Working through the entries below, find how many lines include "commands", then write only that number.

### [MATERIAL SUPPLIED]
=-=-=
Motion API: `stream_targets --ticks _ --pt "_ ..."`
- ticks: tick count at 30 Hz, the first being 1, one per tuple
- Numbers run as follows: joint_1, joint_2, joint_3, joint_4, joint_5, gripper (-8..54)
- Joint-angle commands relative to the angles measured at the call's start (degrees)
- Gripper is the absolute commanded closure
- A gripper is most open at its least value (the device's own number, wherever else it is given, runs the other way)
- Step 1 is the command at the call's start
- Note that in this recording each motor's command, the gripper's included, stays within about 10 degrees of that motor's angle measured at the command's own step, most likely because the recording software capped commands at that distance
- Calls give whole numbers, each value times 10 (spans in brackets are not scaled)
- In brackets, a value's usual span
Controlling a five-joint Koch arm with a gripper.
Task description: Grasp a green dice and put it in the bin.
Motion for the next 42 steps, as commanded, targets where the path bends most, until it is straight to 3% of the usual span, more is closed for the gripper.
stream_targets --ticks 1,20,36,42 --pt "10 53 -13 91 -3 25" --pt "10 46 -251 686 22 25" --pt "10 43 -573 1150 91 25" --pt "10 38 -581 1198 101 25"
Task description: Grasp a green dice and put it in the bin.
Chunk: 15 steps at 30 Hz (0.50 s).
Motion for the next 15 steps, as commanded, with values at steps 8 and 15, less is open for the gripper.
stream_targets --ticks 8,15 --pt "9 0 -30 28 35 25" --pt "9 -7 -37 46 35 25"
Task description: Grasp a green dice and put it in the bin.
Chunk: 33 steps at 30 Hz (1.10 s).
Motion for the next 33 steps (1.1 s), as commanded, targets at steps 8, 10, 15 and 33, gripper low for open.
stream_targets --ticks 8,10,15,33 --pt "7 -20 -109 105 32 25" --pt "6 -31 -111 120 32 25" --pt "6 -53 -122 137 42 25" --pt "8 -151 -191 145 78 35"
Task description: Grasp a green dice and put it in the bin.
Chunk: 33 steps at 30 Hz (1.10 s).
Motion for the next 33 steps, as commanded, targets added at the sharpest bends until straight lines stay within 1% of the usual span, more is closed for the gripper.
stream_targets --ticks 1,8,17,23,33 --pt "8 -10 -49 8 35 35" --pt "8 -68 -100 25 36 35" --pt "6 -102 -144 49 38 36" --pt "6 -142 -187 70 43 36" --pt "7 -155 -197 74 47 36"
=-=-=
### [ANSWER TO THIS TASK]
2